Over the past few years much has been written about the security challenges posed by the adoption of the Internet of Things and how such systems might introduce new vulnerabilities into SCADA (Supervisory Control & Data Acquisition) systems.

Doomsday scenarios popularised by Hollywood in which dams are hacked or power stations destroyed by terrorist hackers whilst based on a potentially viable scenario, ignore the fact that the vast majority of industrial process monitoring and control systems currently used within industry and infrastructure are not even amenable to continuous monitoring let alone remote control.

Traditional SCADA (Supervisory and Data Acquisition) industrial monitoring and control systems are reliant on PLCs (Programmable Logic Controllers) for the monitoring/control of electromechanical processes and concern themselves with localised management and control systems which were never designed with centralised cloud based data platforms in mind. This has led to a common scenario in which valuable data becomes isolated in various parts areas of the business, with the resultant data fragmentation limiting the available information which can then be analysed to provide key insights.

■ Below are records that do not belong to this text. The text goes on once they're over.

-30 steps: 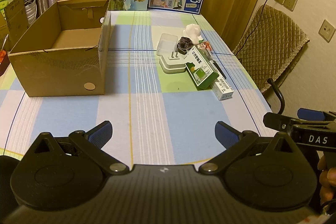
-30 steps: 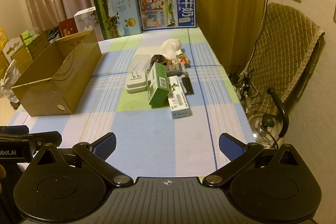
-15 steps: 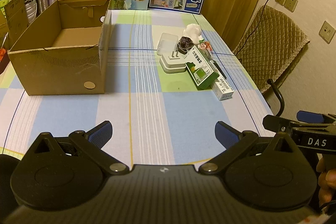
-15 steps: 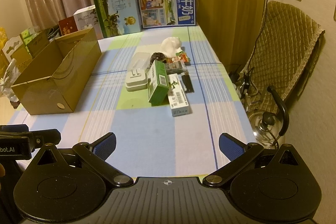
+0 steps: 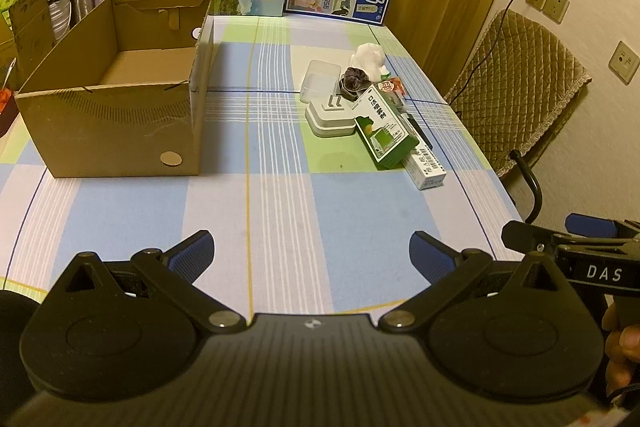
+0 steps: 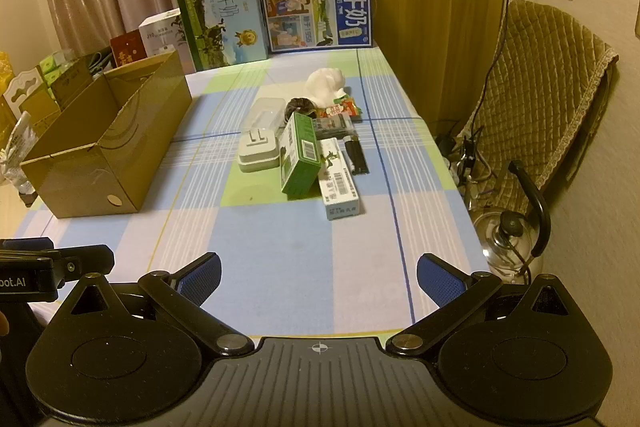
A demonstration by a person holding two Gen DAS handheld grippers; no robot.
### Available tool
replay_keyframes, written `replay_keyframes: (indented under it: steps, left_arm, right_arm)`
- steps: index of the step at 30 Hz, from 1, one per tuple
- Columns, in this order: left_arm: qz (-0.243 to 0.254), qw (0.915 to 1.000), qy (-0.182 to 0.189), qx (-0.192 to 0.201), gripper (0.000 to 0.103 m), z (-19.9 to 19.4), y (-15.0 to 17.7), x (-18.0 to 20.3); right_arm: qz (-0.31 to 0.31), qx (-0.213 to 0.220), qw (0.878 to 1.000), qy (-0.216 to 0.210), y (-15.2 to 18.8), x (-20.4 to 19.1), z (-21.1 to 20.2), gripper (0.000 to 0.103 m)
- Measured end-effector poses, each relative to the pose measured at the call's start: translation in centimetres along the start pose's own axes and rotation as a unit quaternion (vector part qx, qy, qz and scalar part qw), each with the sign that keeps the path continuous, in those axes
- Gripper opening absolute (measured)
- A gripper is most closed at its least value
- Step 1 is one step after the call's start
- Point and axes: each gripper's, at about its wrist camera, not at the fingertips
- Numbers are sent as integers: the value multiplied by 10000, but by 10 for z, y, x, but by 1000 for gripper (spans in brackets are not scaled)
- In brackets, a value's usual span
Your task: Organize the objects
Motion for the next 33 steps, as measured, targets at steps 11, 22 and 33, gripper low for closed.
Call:
replay_keyframes:
  steps: [11, 22, 33]
  left_arm:
    - [-30, 10000, 12, -19, 102, 0, 1, 0]
    - [-112, 9999, 19, -84, 102, 5, -1, -4]
    - [-173, 9997, -73, -185, 102, 45, -29, -12]
  right_arm:
    - [5, -3, 10000, 5, 0, -1, 0, 101]
    - [19, -59, 10000, 33, 1, 3, 9, 101]
    - [-94, 37, 9999, 97, -31, 13, 49, 101]
Point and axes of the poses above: each gripper's, at about its wrist camera, not at the fingertips, and z roughly the way its jaws point, x to its right, y to its underside, and after that the axes turned 6 degrees about z, right-handed
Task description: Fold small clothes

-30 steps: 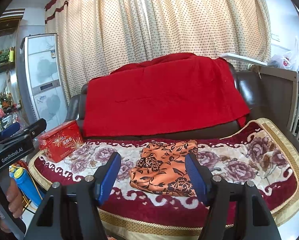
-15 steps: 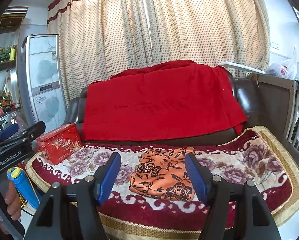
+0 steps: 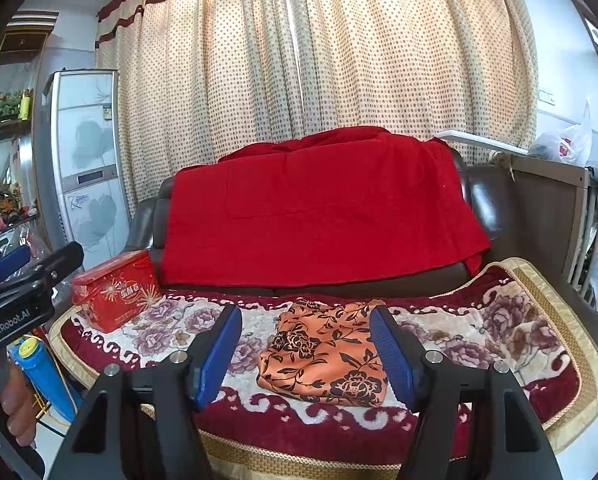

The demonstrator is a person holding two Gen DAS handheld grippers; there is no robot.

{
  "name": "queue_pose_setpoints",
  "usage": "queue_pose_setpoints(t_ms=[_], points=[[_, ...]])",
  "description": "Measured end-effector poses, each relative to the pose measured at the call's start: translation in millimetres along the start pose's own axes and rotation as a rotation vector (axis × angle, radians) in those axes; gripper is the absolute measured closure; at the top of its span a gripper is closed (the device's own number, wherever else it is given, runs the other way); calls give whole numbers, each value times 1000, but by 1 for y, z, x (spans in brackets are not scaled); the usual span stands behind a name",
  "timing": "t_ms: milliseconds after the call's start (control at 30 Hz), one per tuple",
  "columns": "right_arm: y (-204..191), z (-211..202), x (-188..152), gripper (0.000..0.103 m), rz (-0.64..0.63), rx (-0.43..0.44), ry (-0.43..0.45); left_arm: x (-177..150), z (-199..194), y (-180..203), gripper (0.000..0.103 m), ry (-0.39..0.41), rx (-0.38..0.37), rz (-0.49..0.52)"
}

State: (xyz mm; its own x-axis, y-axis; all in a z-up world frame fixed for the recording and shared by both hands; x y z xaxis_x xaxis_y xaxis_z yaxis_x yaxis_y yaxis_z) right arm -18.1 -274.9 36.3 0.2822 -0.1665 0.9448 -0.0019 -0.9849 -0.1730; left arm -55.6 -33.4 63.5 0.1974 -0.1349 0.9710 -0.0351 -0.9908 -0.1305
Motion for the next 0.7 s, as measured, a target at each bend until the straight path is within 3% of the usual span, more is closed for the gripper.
queue_pose_setpoints(t_ms=[700], points=[[-4,4,-2,33,11,1,-12,-2,1,-4,0,-8,0,-7]])
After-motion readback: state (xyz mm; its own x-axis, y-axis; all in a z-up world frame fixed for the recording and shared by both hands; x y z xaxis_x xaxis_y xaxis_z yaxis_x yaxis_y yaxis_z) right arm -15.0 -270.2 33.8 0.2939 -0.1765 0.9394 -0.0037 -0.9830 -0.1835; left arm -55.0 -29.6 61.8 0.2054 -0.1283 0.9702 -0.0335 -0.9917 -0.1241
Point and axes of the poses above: each gripper's, at about its wrist camera, not at the fingertips, and z roughly the way its jaws point, y to its right, x to its top, the point moved 8 cm from there along z, roughly the way its jaws point, and after that the axes turned 2 degrees about y, right-handed, at the moved point
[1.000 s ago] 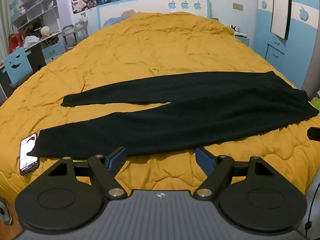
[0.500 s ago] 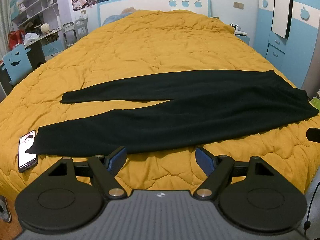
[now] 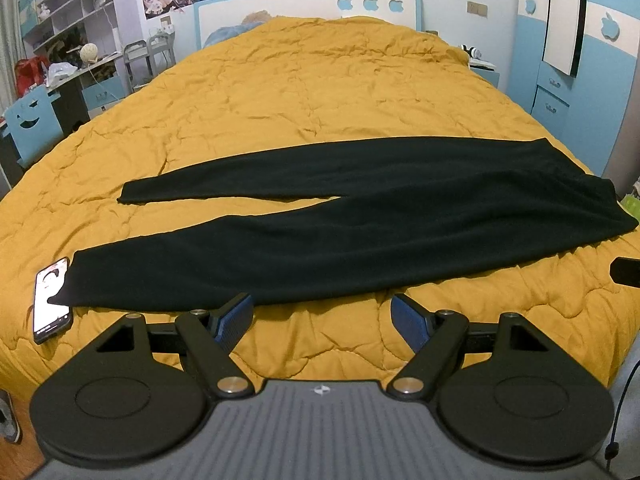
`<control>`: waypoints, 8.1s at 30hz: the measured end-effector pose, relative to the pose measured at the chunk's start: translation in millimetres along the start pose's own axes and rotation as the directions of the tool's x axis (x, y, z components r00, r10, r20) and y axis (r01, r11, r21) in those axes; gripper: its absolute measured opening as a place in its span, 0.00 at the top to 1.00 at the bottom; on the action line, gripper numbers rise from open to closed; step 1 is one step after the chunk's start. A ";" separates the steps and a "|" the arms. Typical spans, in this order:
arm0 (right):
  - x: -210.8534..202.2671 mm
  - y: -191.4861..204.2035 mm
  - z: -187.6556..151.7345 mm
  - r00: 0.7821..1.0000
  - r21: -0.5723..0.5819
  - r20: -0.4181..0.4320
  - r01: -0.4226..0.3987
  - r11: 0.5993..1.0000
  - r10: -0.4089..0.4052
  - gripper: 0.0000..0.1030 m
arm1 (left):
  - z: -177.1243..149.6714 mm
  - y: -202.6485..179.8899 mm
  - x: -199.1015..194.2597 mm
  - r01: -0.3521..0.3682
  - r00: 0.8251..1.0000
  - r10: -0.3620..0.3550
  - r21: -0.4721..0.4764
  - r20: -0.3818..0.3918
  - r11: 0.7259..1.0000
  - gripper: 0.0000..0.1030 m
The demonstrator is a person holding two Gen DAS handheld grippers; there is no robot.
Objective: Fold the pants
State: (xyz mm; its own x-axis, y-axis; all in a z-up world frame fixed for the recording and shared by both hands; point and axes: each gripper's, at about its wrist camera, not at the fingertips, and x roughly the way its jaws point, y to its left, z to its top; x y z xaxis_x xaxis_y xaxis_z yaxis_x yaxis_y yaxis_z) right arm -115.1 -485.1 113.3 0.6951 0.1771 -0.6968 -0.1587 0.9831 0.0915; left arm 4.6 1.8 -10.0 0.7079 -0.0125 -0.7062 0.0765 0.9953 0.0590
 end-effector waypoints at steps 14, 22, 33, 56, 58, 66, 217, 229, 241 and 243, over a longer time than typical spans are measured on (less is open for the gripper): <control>0.4 -0.6 0.7 1.000 -0.001 -0.002 -0.004 1.000 0.004 0.20 | -1.8 -1.0 2.6 -0.001 1.000 0.001 0.003 -0.004 1.000 0.11; 0.2 -0.6 1.9 1.000 -0.002 -0.004 -0.005 1.000 0.005 0.20 | -2.6 -0.4 4.2 0.001 1.000 -0.001 0.004 -0.006 1.000 0.11; 0.3 -0.6 2.3 1.000 -0.001 -0.006 -0.004 1.000 0.004 0.20 | -1.3 -1.2 6.1 0.003 1.000 -0.003 0.003 -0.012 1.000 0.11; 1.2 -2.1 2.1 1.000 -0.001 -0.011 -0.005 1.000 0.005 0.20 | -2.5 -2.9 6.1 0.009 1.000 -0.009 0.006 -0.017 1.000 0.11; 1.2 -2.4 2.1 1.000 -0.002 -0.012 -0.004 1.000 0.004 0.20 | -3.1 -3.1 6.7 0.010 1.000 -0.010 0.005 -0.020 1.000 0.11; 5.2 -7.3 -2.9 1.000 -0.018 0.016 0.011 1.000 -0.011 0.20 | -1.7 4.7 17.3 0.015 1.000 -0.015 0.034 -0.015 0.999 0.17; 284.0 -348.1 51.4 0.990 0.846 0.144 -0.130 0.518 0.013 0.52 | 74.5 108.2 305.2 0.300 0.939 -0.295 -0.844 0.178 0.445 0.35; 261.3 -348.1 81.2 0.968 0.815 0.251 -0.201 0.543 -0.019 0.87 | 110.8 110.2 268.8 0.256 0.963 -0.209 -0.819 0.170 0.513 0.96; 143.4 -337.0 59.3 0.997 0.863 0.068 -0.041 0.504 -0.036 0.89 | 74.5 109.0 207.0 0.137 0.976 -0.216 -0.773 0.000 0.620 0.96; 135.7 -342.3 28.0 0.999 0.883 0.008 0.013 0.469 -0.042 0.95 | 58.0 108.5 212.6 0.115 0.977 -0.213 -0.773 -0.026 0.624 0.96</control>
State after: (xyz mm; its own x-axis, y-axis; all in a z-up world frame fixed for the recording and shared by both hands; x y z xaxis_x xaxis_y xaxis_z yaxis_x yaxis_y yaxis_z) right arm 53.1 -796.3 7.4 0.7065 0.1363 -0.6944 0.5535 0.5050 0.6623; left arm 204.2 101.5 -112.7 0.6571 -0.2213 -0.7206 -0.4136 0.6934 -0.5901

This is before taking into account the fact that electronic security regimes, deployed across all medium/large organisations (based around perimeter defence and counter measures) and normally repatriated to the core via hard cabled LAN/WAN architecture have the unintended consequence of stranding valuable intelligence behind the often complex web of subdomains, DMZ’s and firewall network management regimes.

Organisations committed to the objective of wringing new insights from every scrap of data will increasingly need to contemplate mirroring data which can then be consolidated on ultra high performance cloud platforms, analysed and then made available to all parts of the organisation as a platform agnostic enterprise mobility solution.